Don’t take me wrong, I love Taormina with its luxury hotels, tremendous scenery, picturesque landscape, narrow streets dotted with boutique shops and characteristic restaurants. But lets speak about Sicily. The one where legendary “Inspector Montalbano” serial was filmed, where price for dinner is still human, and the streets are still populated with characters from 70th to put smile on your face and feel your heart with emotion. Well, I would call in authentic. Because it truly still is.
The place to stay? Not many, and you should except they are nothing to do with Four Seasons or Belmond. This is authentic luxury. Relais & Chateaux Locanda Don Serafino will make you feel part of the scene without sacrificing modern comfort. Well, probably a bit when you climb weird staircase or bend over low ceiling. For me, not a big deal when you have experience of living like local in former private home in Ragusa Ibla – historical centre of Ragusa, one of the most picture-worthy towns I’ve ever visited.
When I just arrived, my taxi driver suggested to drop my luggage in the hotel and drive me to Ragusa Superiore, the newer part of the city up the hill from where I can walk down to Ragusa Ibla enjoying the scenery. This was a brilliant idea. When I walked down (after million of pictures taken on the way and some occasional shopping), I asked sweet old lady sitting on the terrace how to get to my hotel. First, she suggesting me to climb the stairs to her terrace for the view. Sure enough I did, and the view was spectacular, but even better was the place of this lady up there where she makes lace traditional way, tiny workshop filled with old photos and examples of antique lace. Of corse I bought some as a gratitude for the view and lovely conversation. Then I ask again how to get to my hotel, and she was laughing – hotel was exactly 10 m up the street. Do I still need to explain you why I love Italy so much? 🙂
I wish I had more time to have opportunity visiting Punta Secca, the seaside village where the home of Inspector Montalbano still exists. I was told it can be rented for a stay.
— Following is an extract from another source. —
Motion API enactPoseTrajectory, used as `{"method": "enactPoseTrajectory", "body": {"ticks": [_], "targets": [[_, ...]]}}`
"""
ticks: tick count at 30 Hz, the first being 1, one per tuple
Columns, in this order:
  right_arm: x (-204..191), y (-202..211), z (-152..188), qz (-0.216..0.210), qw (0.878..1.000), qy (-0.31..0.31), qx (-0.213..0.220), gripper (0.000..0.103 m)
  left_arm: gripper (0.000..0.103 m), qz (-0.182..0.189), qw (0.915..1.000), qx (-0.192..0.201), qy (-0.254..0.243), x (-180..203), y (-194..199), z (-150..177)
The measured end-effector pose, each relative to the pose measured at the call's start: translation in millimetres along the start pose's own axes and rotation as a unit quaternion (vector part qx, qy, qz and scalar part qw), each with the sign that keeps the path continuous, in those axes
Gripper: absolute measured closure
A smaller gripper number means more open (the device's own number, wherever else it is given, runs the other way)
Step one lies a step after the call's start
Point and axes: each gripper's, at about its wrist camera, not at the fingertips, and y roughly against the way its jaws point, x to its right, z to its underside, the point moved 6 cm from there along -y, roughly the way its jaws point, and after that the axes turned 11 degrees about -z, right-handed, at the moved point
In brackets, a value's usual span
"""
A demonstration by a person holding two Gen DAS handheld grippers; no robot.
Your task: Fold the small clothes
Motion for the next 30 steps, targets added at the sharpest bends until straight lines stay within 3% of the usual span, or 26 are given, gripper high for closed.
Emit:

But my time in Ragusa was limited, and I spent it wondering the streets, chatting with vendors, and enjoying abnormally this lost in time beauty.
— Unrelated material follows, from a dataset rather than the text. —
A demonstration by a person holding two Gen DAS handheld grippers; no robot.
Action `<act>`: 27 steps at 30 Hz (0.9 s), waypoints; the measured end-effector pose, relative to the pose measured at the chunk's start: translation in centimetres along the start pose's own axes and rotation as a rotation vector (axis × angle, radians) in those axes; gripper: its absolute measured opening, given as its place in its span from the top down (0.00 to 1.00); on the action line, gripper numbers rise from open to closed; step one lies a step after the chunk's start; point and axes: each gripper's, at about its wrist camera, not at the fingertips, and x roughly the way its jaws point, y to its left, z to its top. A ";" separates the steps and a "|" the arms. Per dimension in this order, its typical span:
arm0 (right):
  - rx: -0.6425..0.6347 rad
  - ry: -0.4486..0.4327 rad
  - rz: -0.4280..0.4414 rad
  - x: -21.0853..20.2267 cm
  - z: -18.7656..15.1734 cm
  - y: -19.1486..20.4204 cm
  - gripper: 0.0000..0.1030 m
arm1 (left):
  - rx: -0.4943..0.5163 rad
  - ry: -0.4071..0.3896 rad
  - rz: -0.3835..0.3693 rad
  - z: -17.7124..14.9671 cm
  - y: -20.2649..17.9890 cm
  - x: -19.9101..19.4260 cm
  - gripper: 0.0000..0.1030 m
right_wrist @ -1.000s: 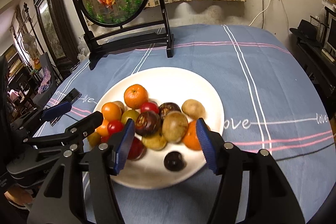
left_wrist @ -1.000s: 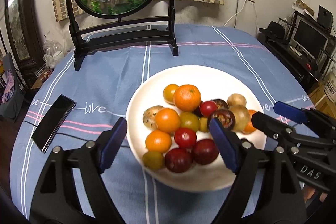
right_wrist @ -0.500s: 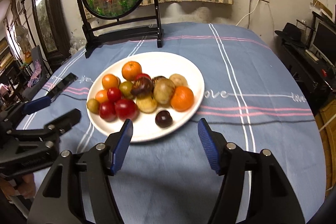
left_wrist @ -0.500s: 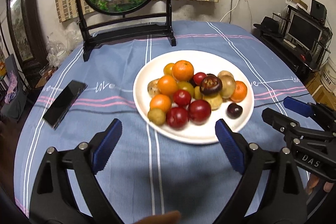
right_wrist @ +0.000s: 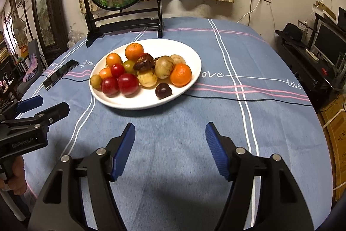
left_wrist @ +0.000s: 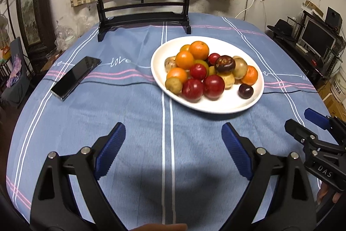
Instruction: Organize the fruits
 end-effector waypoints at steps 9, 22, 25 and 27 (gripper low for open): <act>-0.004 -0.001 0.007 -0.1 -0.8 0.4 0.34 | -0.009 -0.004 0.001 -1.1 0.4 -0.5 0.11; 0.000 0.011 0.010 0.3 -1.3 0.4 0.34 | -0.008 -0.005 -0.017 -1.7 0.3 -0.7 0.11; -0.001 0.014 0.011 0.4 -1.4 0.4 0.34 | 0.000 -0.011 -0.011 -1.8 0.2 -0.8 0.11; -0.002 0.017 0.012 0.5 -1.5 0.5 0.34 | 0.005 -0.014 -0.009 -2.0 0.1 -0.9 0.11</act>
The best arancini I ever had were in simple eatery of Ragusa. (Arancini is kind of street food in Southern Italy, rice ball with different staffing – oh… it can’t be explained that simple because it is rather poem of rice ball with staffing). I ordered too much (had no idea how big they can be – the one was enough to make me literally full, two others went with me to Rome in the box). There is historical fight between Western and Eastern Sicily if it is arancino (male) or arancina (female). In Palermo you should ask for arancina (and it should be round like orange), in Catania for arancino (and it should be pointed like Etna volcano). In Ragusa they will accept both options with smile.